Growing up I was taught it was a literal sin not to vote. Maybe not so bad as having sex outside of marriage, but certainly on par with dancing. Civic duty was synonymous with Christian duty, just another example of the grand Constantinian bargain. The legitimacy bestowed by the first “Christian” emperor came at the great price of the Church’s subjugation to the State. Whether Empire, Kingdom, or Democracy, the Church has historically served as an accessory to power.

Despite my provocative title, I don’t think it’s necessarily wrong for Christians to vote; I do think it’s wrong for Christians to vote out of a sense of obligation. Christians should never have to pick between the lesser of two evils, because Christians always have another way: the Way of Jesus.

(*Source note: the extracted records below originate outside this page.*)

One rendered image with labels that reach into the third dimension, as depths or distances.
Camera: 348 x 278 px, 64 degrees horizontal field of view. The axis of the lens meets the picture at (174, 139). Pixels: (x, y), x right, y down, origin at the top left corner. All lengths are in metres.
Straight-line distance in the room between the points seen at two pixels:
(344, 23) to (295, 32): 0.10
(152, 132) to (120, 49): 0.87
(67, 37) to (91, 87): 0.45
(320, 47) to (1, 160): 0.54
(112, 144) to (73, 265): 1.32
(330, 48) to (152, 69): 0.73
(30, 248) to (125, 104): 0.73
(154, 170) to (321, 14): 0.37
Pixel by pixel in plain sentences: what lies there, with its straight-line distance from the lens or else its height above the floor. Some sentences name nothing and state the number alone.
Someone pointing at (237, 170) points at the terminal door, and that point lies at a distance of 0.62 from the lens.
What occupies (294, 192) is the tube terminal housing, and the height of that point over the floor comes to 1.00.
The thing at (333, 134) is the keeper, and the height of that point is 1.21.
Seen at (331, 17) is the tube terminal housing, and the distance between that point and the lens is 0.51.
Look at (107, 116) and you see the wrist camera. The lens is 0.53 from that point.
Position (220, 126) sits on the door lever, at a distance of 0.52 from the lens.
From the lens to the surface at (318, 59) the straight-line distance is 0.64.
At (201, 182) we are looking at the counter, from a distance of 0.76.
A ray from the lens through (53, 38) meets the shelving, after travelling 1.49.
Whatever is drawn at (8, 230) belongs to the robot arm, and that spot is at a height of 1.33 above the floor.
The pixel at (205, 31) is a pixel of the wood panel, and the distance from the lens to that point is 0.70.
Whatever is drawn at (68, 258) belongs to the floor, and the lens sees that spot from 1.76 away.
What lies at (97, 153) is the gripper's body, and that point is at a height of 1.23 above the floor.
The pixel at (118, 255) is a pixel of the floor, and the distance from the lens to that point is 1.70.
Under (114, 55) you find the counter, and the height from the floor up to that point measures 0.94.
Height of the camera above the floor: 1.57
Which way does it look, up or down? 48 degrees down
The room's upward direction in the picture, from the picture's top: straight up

We’ve long been told that those who don’t vote have no right to complain, but I’d argue the other way: those who vote are participating in a flawed and ultimately fruitless system; you’re voting for democracy as the means to a right and proper future.

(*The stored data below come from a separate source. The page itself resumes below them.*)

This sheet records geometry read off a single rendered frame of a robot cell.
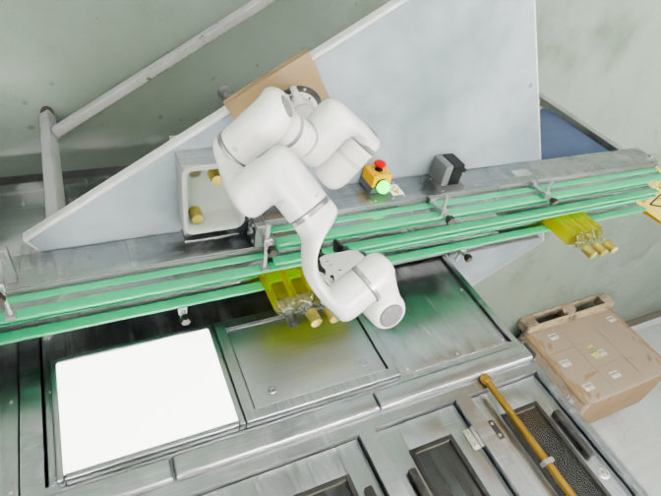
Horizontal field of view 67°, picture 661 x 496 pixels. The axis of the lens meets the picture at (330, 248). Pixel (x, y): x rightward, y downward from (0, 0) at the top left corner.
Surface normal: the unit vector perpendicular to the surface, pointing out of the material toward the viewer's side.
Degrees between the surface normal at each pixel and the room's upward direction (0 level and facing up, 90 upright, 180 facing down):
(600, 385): 83
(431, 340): 90
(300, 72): 1
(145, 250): 90
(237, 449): 90
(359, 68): 0
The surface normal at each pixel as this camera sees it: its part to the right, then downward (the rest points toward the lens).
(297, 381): 0.15, -0.75
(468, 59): 0.40, 0.65

Churchill was citing a well worn phrase when he said “Democracy is the worst form of government, except all the others that have been tried.” That’s probably true, if we’re speaking of nations, but Christianity itself is an alternative and the one alternative politic (or kingdom or government) that we should feel confident in to produce the eschatological future God promises to us.

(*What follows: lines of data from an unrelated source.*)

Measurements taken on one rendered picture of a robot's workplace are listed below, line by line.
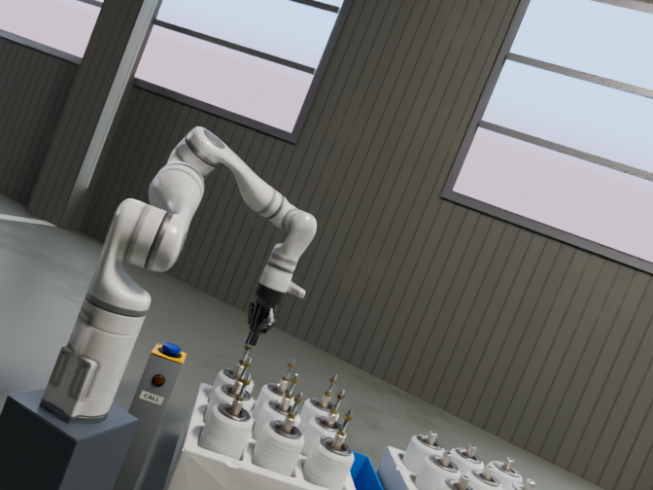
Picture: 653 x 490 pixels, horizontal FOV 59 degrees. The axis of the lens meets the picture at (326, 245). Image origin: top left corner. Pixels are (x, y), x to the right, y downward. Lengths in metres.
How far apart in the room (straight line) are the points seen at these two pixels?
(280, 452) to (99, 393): 0.48
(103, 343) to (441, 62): 2.71
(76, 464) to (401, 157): 2.57
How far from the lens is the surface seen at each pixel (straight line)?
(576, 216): 3.07
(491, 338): 3.07
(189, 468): 1.26
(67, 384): 0.94
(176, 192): 1.00
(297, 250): 1.41
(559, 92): 3.21
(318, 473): 1.31
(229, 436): 1.26
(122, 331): 0.90
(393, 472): 1.62
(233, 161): 1.28
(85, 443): 0.92
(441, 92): 3.26
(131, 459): 1.36
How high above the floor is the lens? 0.72
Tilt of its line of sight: 3 degrees down
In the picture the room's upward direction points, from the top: 22 degrees clockwise
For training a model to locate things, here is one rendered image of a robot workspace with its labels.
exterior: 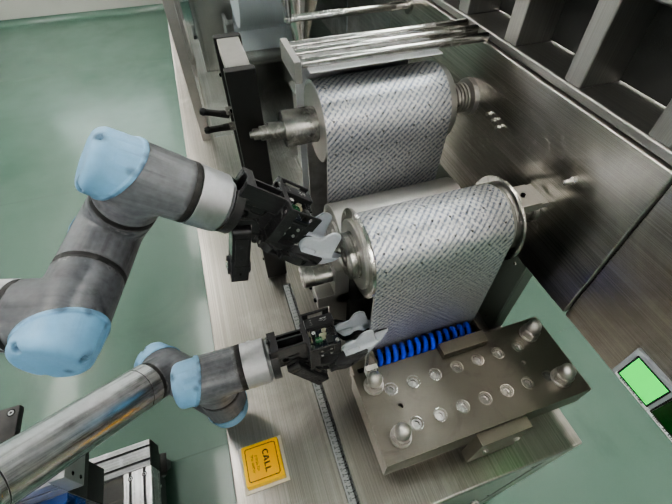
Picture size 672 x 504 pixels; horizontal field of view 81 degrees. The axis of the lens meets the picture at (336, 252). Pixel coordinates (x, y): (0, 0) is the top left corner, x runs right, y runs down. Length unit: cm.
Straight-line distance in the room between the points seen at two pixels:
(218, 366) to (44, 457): 24
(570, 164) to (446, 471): 58
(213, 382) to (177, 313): 154
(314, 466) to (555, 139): 70
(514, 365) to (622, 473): 129
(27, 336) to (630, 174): 69
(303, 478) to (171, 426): 116
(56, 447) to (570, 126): 84
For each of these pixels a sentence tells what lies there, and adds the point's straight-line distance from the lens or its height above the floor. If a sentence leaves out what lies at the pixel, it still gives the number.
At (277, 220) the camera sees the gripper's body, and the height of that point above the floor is 137.
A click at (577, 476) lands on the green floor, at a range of 199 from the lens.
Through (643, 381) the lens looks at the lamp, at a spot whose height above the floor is 119.
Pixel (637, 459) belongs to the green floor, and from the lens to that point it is 214.
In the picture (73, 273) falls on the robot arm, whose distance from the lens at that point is 48.
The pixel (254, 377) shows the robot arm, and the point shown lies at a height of 113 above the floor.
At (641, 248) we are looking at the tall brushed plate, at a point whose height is 134.
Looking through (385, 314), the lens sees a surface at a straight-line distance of 69.
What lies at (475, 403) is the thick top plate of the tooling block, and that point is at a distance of 78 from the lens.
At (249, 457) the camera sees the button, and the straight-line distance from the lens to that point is 84.
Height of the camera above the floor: 173
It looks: 49 degrees down
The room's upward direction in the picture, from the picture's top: straight up

Acts 2 outlines the early Church sharing goods and caring for each other in a kind of benevolent anarchy that fully aligns with the Kingdom of God, explained by Jesus in the Sermon on the Mount.

Of course that only existed for a short time and it would be impossible for a nation to adopt. Christianity requires voluntary association; it can’t be imposed upon people.

Those counter arguments are true and valid, but they are also misleading. The very notion that we must have nations or leaders or voting or governments at all is not a Christian concept. Jesus, and the writers of scripture take the existence of those things as given, but they don’t require them. In fact, much of scripture is an explanation of how God’s people can be a faithful people in the midst of and in spite of the governments and nations around us.

Citizenship, then, becomes the primary Christian concern.  We can’t be Democrats or Republicans (or even Americans), because we already have membership in the Body of Christ.  I am tangentially a citizen of the United States by virtue of my birth, I might vote for a Democrat or a Republican in some specific election, but I can never be those things, because my allegiance lies with Christ.

That’s not to say elections can’t be politics, but they can’t be all of politics.  Christians must rely on the practice of the gospel as evidenced in our communities of faith, for our primary political expression.  Our congregations are called to be examples of the Kingdom of God.  We’re supposed to show, through our lives and relationships, how people can love and care for each other without threat of punishment or exercises of coercive power.

In the end, I do vote. I vote for representatives – the US House and Senate, my State legislators, the town council. A “Christian” means of doing life in community naturally involves people getting together and hashing things out.  We might rue how partisan and politicized our deliberative bodies are these days, but their purpose is still right and true.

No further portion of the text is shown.